PROBLEM DESCRIPTION => Could you restate the entries below word for word?

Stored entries
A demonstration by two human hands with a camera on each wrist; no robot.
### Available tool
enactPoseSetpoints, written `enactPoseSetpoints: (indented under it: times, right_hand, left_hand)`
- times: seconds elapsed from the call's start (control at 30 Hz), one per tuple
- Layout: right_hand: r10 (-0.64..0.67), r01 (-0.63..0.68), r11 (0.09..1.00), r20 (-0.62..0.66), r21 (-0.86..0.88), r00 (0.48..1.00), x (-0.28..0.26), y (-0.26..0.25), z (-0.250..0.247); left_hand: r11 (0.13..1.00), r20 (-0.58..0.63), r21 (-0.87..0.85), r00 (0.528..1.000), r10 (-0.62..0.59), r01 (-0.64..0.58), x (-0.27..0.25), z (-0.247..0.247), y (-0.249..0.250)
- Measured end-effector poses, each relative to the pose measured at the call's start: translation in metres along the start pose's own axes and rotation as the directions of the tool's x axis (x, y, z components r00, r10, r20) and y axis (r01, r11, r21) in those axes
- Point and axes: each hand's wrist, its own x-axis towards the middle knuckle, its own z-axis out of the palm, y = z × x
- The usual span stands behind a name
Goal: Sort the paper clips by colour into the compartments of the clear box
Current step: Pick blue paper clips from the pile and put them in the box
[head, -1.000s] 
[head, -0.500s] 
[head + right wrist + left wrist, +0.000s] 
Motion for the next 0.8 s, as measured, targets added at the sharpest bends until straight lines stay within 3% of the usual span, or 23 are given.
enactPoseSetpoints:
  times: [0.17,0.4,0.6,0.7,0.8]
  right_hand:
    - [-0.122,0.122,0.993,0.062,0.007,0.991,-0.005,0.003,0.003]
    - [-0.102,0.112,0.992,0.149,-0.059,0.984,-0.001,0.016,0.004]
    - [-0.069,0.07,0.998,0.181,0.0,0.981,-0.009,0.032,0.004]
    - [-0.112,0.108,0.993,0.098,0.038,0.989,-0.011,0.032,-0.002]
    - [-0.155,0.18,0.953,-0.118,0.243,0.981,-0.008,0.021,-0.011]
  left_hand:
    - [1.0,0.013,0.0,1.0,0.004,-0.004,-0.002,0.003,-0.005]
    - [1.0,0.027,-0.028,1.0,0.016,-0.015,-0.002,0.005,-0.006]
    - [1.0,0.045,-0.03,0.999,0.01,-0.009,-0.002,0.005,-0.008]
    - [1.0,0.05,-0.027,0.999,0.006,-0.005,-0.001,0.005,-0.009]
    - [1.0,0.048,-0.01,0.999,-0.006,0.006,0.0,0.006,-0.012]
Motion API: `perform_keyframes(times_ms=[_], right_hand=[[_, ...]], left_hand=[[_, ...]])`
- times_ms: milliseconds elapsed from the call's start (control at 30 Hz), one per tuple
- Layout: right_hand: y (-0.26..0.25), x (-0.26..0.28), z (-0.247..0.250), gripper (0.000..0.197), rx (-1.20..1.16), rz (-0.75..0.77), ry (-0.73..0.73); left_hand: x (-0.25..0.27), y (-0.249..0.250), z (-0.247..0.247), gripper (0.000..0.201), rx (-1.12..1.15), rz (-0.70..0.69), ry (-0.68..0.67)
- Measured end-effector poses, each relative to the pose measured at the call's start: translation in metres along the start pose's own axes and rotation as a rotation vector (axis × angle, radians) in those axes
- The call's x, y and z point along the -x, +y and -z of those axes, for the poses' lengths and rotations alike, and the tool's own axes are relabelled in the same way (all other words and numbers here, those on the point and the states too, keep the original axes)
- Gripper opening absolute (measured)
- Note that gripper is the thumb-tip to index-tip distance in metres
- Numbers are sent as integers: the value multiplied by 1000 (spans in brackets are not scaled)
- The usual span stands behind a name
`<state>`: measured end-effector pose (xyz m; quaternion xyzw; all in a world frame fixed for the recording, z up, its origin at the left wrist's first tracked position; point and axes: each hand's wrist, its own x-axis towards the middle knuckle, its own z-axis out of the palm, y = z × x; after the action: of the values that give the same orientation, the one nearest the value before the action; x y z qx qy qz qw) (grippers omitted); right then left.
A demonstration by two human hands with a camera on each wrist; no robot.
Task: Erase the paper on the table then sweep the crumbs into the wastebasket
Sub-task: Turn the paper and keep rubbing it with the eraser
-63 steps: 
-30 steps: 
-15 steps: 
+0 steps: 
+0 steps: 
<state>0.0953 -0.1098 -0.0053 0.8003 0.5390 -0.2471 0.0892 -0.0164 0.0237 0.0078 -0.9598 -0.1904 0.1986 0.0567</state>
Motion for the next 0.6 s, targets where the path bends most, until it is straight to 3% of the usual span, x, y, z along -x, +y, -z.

RESULT OF THE EXERCISE =>
A demonstration by two human hands with a camera on each wrist; no robot.
### Available tool
enactPoseSetpoints, written `enactPoseSetpoints: (indented under it: times, right_hand, left_hand)`
- times: seconds elapsed from the call's start (control at 30 Hz), one per tuple
- Layout: right_hand: r10 (-0.64..0.67), r01 (-0.63..0.68), r11 (0.09..1.00), r20 (-0.62..0.66), r21 (-0.86..0.88), r00 (0.48..1.00), x (-0.28..0.26), y (-0.26..0.25), z (-0.250..0.247); left_hand: r11 (0.13..1.00), r20 (-0.58..0.63), r21 (-0.87..0.85), r00 (0.528..1.000), r10 (-0.62..0.59), r01 (-0.64..0.58), x (-0.27..0.25), z (-0.247..0.247), y (-0.249..0.250)
- Measured end-effector poses, each relative to the pose measured at the call's start: translation in metres along the start pose's own axes and rotation as the directions of the tool's x axis (x, y, z components r00, r10, r20) and y axis (r01, r11, r21) in those axes
- Point and axes: each hand's wrist, its own x-axis towards the middle knuckle, its own z-axis out of the palm, y = z × x
- The usual span stands behind a name
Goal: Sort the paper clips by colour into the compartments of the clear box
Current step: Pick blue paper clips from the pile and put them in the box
[head, -1.000s] 
[head, -0.500s] 
[head + right wrist + left wrist, +0.000s] 
Motion for the next 0.8 s, as measured, targets added at the sharpest bends until straight lines stay within 3% of the usual span, or 23 are given.
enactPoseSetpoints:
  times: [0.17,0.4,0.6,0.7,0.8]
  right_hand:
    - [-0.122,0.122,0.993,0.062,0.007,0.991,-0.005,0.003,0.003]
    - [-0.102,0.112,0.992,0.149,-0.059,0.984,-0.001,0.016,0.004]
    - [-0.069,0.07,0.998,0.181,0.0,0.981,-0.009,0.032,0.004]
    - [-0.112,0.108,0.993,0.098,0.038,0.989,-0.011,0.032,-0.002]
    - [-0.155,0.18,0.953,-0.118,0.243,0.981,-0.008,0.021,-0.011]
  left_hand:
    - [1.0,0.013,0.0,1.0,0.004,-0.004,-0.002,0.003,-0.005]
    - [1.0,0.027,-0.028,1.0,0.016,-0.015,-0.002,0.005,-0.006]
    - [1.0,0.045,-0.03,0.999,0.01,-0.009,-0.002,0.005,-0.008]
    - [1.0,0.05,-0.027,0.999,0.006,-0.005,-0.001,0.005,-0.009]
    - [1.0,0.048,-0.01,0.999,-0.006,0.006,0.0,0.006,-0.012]
Motion API: `perform_keyframes(times_ms=[_], right_hand=[[_, ...]], left_hand=[[_, ...]])`
- times_ms: milliseconds elapsed from the call's start (control at 30 Hz), one per tuple
- Layout: right_hand: y (-0.26..0.25), x (-0.26..0.28), z (-0.247..0.250), gripper (0.000..0.197), rx (-1.20..1.16), rz (-0.75..0.77), ry (-0.73..0.73); left_hand: x (-0.25..0.27), y (-0.249..0.250), z (-0.247..0.247), gripper (0.000..0.201), rx (-1.12..1.15), rz (-0.70..0.69), ry (-0.68..0.67)
- Measured end-effector poses, each relative to the pose measured at the call's start: translation in metres along the start pose's own axes and rotation as a rotation vector (axis × angle, radians) in those axes
- The call's x, y and z point along the -x, +y and -z of those axes, for the poses' lengths and rotations alike, and the tool's own axes are relabelled in the same way (all other words and numbers here, those on the point and the states too, keep the original axes)
- Gripper opening absolute (measured)
- Note that gripper is the thumb-tip to index-tip distance in metres
- Numbers are sent as integers: the value multiplied by 1000 (spans in brackets are not scaled)
- The usual span stands behind a name
`<state>`: measured end-effector pose (xyz m; quaternion xyzw; all in a world frame fixed for the recording, z up, its origin at the left wrist's first tracked position; point and axes: each hand's wrist, its own x-axis towards the middle knuckle, its own z-axis out of the palm, y = z × x; after the action: of the values that give the same orientation, the one nearest the value before the action; x y z qx qy qz qw) (grippers omitted); right then left.
A demonstration by two human hands with a camera on each wrist; no robot.
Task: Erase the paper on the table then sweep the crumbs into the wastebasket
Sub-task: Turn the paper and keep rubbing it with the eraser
-63 steps: 
-30 steps: 
-15 steps: 
+0 steps: 
+0 steps: 
<state>0.0953 -0.1098 -0.0053 0.8003 0.5390 -0.2471 0.0892 -0.0164 0.0237 0.0078 -0.9598 -0.1904 0.1986 0.0567</state>
Motion for the next 0.6 s, targets where the path bends most, until it is straight to 3% of the usual span, x, y, z along -x, +y, -z.

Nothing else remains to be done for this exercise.